LSA-R.S. 15:1177(B) provides that "[t]he time period within which any suit must be instituted arising out of any complaint or grievance filed under the provisions of this Part shall be suspended upon the filing of such complaint or grievance and shall continue to be suspended until the decision rendered under the provisions of this Part is final." Clearly this provision contemplates the existence of both an administrative and a judicial remedy, and posits only that a complainant may not proceed in the latter until proceedings in the former have reached a point of finality. I note that insofar as LSA-R.S. 15:1177(A) may be read to divest the district court of its original jurisdiction over the plaintiff's tort suit, that statute is unconstitutional under our holding in Moore v. Roemer, 568 So.2d 75 (La. 1990).

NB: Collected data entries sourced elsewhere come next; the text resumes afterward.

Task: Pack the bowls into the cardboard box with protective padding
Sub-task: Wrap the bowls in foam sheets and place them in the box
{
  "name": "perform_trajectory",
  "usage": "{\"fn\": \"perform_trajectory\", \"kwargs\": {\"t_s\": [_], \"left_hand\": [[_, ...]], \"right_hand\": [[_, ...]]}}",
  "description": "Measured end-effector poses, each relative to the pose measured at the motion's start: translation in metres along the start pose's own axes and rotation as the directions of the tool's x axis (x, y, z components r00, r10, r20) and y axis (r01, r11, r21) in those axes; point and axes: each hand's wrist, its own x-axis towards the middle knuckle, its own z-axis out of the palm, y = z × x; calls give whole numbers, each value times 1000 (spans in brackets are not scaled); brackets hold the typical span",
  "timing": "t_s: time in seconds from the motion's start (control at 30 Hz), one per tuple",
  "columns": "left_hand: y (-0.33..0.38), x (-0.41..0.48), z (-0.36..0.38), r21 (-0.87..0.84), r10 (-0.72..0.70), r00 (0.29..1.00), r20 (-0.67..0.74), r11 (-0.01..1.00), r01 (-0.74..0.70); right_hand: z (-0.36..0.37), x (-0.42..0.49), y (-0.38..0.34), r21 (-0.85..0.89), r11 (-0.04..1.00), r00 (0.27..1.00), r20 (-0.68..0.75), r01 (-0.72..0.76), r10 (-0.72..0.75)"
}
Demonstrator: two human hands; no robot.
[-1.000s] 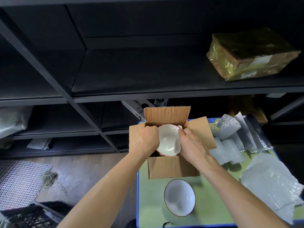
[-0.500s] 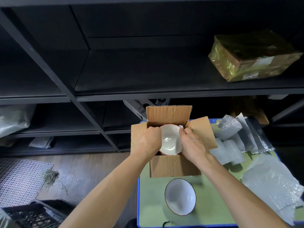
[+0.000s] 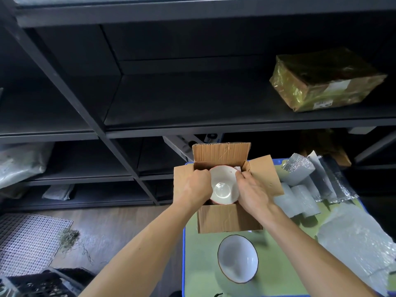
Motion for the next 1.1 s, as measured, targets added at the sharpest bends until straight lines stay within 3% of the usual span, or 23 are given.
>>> {"fn": "perform_trajectory", "kwargs": {"t_s": [0.07, 0.2, 0.53, 0.67, 0.83, 1.1], "left_hand": [[4, -6, -3, 178, 109, 992, 68, 977, -119], [-5, -12, -4, 366, 261, 963, 72, 891, -269], [-37, -61, -8, 283, 483, 875, 25, 836, -469], [-42, -79, 1, 242, 567, 821, -70, 808, -537], [-32, -92, 21, 158, 641, 767, -24, 760, -631], [-3, -110, 77, 128, 722, 687, 77, 677, -725]], "right_hand": [[0, -3, -1, 3, 1000, 1000, -12, 5, -5], [3, -11, 0, -24, 1000, 1000, -20, 18, -19], [10, -58, 12, 106, 982, 967, -220, 158, -132], [9, -85, 19, 129, 975, 952, -274, 179, -138], [15, -112, 39, 172, 978, 950, -306, 115, -58], [30, -150, 88, 208, 973, 972, -190, -96, 136]]}}
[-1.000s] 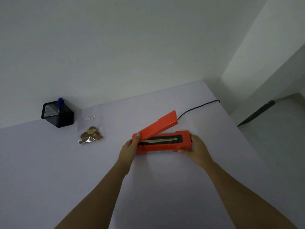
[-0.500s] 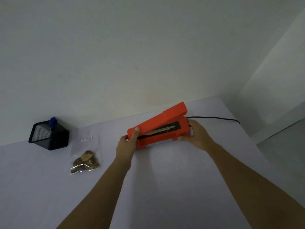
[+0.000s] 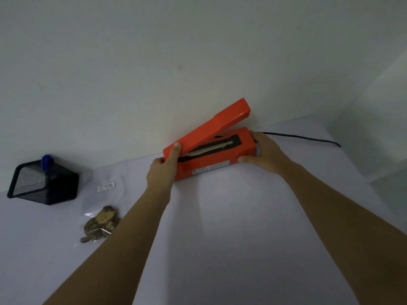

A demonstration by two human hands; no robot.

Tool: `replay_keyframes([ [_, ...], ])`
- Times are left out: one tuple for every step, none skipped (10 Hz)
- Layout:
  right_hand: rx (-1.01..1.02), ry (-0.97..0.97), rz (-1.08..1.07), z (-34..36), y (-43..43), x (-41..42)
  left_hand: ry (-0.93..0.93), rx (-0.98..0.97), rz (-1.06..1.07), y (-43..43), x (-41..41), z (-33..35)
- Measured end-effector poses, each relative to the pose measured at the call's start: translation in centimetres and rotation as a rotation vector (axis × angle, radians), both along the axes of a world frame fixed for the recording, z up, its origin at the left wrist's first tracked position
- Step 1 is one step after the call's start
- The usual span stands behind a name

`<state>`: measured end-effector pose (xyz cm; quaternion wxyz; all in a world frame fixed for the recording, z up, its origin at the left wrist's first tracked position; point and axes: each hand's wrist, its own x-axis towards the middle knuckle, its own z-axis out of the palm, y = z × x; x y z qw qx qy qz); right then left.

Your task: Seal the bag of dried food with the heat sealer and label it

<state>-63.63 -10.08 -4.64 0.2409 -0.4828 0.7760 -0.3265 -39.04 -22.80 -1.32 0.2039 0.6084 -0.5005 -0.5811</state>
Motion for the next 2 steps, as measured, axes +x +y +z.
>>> replay_keyframes([
  [0.021, 0.043, -0.001, 0.0, 0.0, 0.1, 0.008, -0.024, -0.023, 0.4, 0.3, 0.2],
  [0.085, 0.152, -0.091, 0.7, 0.3, 0.9, -0.022, -0.034, -0.042, 0.8, 0.6, 1.3],
])
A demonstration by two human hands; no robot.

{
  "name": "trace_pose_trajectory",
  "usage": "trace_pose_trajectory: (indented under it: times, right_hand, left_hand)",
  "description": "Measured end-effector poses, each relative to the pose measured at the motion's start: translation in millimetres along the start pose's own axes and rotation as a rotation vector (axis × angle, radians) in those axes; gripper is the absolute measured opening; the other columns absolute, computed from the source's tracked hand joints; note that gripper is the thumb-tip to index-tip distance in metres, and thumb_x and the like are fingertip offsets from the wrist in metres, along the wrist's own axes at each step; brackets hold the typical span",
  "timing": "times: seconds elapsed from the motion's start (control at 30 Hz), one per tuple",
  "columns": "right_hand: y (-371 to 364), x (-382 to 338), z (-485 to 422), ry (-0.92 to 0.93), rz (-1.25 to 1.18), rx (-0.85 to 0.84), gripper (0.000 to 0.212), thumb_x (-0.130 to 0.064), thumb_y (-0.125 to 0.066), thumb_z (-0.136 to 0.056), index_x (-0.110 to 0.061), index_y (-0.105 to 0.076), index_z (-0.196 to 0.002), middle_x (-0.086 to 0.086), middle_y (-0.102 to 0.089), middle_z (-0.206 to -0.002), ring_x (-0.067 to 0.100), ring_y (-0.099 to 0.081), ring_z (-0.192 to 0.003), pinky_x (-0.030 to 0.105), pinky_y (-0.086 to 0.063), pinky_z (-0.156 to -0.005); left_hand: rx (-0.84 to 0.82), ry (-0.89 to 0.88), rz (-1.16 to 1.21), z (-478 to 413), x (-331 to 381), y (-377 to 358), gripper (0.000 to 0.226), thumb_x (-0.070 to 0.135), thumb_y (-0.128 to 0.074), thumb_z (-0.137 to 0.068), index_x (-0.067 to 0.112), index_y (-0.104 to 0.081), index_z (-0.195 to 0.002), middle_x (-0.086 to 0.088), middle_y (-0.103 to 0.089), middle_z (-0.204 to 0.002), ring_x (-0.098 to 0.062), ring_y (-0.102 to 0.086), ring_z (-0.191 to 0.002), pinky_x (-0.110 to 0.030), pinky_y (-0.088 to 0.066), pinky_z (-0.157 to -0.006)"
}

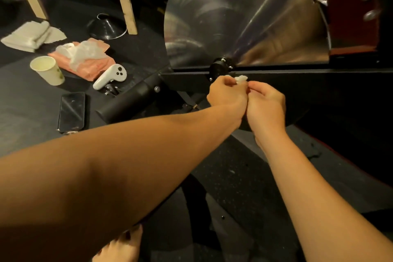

While I feel that this Court should determine whether the plaintiff's failure to timely pursue his administrative remedies would render a dilatory exception of prematurity or a peremptory exception of prescription by the defendants meritorious, I do not agree that venue is improper. Accordingly, I would address the question which we granted writ to answer in this case, namely whether the Act allows this plaintiff to maintain his tort suit despite his failure to timely seek administrative remedies and, if so, whether that result is a constitutional one.
Compare Brister v. Southwest Louisiana Hosp. Ass'n, 624 So.2d 970 (La.App. 3 Cir. 1993) (dilatory exception of prematurity maintained due to failure of medical malpractice plaintiff to submit claim to medical review panel); Lewis v. Crossman, 582 So.2d 991 (La.App. 1 Cir. 1991) ( same); Benedict v. Kearby, 537 So.2d 870 (La.App. 5 Cir. 1987) ( same).
For these reasons, I respectfully dissent.